If you need a literal ${ in a string (like for shell variables), escape it: ''\${.

String interpolation in Nix is powerful enough that people have built entire tools around it. Styx is a static site generator written purely in Nix, using string interpolation to template HTML. That’s how far you can push it.

Paths vs Strings

Nix distinguishes between paths and strings:

./src           # This is a path (no quotes)
"./src"         # This is a string
/absolute/path  # This is a path
"/absolute/path"  # This is a string

Paths are special. Nix copies them to the Nix store. This matters for reproducibility:

{
  src = ./src;        # Copies ./src to /nix/store/... and uses that
  src = "./src";      # Just a string, won't work as a source
}

When you see paths without quotes in Nix code, that’s intentional. The file gets hashed and stored, making the build reproducible.

Try It Yourself

The best way to internalize all of this? Play with it. Nix gives you two ways.

nix repl is your sandbox. Fire it up and start typing:

$ nix repl
nix-repl> 1 + 2
3

nix-repl> { name = "hello"; version = "1.0"; }
{ name = "hello"; version = "1.0"; }

nix-repl> let x = 5; in x * x
25

nix-repl> map (x: x * 2) [ 1 2 3 ]
[ 2 4 6 ]

nix-repl> :q

Instant feedback. No compilation, no setup.

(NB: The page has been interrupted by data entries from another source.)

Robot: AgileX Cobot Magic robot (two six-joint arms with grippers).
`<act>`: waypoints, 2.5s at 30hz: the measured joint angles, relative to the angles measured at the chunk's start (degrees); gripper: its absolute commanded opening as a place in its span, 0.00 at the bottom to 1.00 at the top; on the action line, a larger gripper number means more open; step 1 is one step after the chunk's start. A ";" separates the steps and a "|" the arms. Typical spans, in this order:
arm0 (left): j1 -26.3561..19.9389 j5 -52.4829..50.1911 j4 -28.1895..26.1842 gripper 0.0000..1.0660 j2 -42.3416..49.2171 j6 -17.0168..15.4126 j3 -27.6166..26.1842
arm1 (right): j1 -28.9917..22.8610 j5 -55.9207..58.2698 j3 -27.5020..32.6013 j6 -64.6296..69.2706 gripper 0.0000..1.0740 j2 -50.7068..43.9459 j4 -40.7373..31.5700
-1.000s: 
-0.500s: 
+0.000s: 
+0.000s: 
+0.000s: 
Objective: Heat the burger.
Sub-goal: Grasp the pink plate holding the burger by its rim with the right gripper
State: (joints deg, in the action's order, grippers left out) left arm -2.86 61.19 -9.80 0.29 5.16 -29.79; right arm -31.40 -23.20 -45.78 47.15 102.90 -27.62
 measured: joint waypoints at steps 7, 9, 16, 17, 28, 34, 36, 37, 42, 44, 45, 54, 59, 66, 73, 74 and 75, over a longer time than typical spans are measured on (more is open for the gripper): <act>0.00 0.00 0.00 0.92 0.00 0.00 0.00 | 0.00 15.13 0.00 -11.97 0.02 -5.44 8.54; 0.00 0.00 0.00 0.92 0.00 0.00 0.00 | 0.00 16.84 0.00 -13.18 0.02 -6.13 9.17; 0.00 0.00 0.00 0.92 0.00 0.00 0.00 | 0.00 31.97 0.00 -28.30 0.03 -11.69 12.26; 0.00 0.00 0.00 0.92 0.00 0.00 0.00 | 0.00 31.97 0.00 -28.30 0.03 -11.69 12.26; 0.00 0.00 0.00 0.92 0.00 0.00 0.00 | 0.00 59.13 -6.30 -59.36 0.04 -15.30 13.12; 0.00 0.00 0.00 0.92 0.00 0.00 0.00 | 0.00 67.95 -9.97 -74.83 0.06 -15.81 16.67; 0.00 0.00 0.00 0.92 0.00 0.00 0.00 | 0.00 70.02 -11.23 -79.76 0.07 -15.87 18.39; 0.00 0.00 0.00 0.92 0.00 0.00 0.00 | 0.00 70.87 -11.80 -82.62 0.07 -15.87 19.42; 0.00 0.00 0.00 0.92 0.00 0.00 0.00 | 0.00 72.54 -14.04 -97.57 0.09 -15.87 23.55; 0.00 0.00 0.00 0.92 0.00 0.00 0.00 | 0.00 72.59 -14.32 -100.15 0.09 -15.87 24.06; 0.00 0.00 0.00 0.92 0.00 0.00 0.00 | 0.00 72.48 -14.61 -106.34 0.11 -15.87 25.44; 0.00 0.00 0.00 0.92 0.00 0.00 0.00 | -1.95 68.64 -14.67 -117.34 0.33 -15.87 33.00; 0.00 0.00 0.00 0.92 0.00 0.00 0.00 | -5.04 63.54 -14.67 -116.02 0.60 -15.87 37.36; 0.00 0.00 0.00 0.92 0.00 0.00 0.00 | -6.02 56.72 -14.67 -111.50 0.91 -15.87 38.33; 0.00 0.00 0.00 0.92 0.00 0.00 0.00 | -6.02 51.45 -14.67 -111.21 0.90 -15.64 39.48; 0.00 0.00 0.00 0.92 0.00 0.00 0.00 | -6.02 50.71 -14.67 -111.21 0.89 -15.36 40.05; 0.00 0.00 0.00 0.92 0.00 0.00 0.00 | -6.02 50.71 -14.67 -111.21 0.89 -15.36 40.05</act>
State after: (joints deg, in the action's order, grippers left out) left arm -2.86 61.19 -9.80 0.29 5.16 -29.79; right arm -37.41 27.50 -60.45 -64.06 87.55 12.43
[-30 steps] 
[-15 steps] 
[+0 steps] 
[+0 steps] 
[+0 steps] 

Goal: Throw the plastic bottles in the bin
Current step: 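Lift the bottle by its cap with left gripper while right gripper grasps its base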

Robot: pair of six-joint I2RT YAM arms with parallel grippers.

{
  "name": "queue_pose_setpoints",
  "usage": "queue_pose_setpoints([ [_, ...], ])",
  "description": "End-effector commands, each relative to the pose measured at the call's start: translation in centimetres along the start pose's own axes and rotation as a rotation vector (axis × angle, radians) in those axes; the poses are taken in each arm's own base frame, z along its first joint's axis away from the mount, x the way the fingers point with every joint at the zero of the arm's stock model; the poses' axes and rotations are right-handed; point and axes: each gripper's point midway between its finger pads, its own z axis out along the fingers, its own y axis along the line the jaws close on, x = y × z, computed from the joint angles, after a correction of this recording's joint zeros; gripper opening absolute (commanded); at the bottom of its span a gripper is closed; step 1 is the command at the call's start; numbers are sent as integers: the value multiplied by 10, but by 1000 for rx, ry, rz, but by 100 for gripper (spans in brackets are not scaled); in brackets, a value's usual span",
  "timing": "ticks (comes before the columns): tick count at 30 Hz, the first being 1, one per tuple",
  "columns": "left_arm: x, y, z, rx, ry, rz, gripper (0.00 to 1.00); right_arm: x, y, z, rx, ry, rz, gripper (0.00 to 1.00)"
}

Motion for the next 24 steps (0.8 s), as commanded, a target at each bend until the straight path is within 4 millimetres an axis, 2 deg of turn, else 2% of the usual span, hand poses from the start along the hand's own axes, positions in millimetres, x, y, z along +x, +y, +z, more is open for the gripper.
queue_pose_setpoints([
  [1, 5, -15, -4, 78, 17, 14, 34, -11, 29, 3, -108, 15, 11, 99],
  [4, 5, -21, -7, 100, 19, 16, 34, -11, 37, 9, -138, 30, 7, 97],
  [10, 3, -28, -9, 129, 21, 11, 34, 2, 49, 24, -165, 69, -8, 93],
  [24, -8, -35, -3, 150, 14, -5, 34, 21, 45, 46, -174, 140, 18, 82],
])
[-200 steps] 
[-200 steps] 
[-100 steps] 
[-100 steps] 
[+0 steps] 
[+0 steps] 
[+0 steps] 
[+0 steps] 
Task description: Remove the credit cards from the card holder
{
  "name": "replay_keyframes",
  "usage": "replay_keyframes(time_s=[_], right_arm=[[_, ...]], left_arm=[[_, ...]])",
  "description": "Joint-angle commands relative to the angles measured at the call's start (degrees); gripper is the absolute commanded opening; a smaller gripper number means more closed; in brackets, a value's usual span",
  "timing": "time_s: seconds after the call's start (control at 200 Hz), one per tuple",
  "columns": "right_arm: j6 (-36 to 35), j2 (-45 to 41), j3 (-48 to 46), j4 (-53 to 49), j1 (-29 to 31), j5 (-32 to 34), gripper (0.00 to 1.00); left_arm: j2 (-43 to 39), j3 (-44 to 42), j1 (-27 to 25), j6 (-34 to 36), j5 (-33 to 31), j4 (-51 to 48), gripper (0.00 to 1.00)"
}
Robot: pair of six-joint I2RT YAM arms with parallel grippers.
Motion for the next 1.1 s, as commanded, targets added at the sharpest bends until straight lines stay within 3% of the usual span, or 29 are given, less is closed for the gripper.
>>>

For one-off checks, nix eval does the job without dropping into a REPL:

$ nix eval --expr '1 + 2'
3

$ nix eval --expr '{ name = "hello"; }.name'
"hello"

$ nix eval --expr 'let add = x: y: x + y; in add 3 5'
8

I keep a REPL open whenever I’m reading unfamiliar Nix. See something weird? Paste it in, poke at it. Beats reading docs every time.

What’s Next

That’s the whole language. Seriously. I skipped some edge cases and builtins, but the concepts above cover 95% of what you’ll encounter reading real Nix code.

After I learned this, I opened my own configuration.nix and read it top to bottom. First time I understood every line. Then I opened a random package in nixpkgs and traced through it. Taught me more than any tutorial.

From here? NixOS if you want to configure a whole machine. Home Manager for dotfiles and user packages. Flakes for project structure. Same language underneath all of them.

Go read some Nix. Break something. Fix it. That’s how it sticks.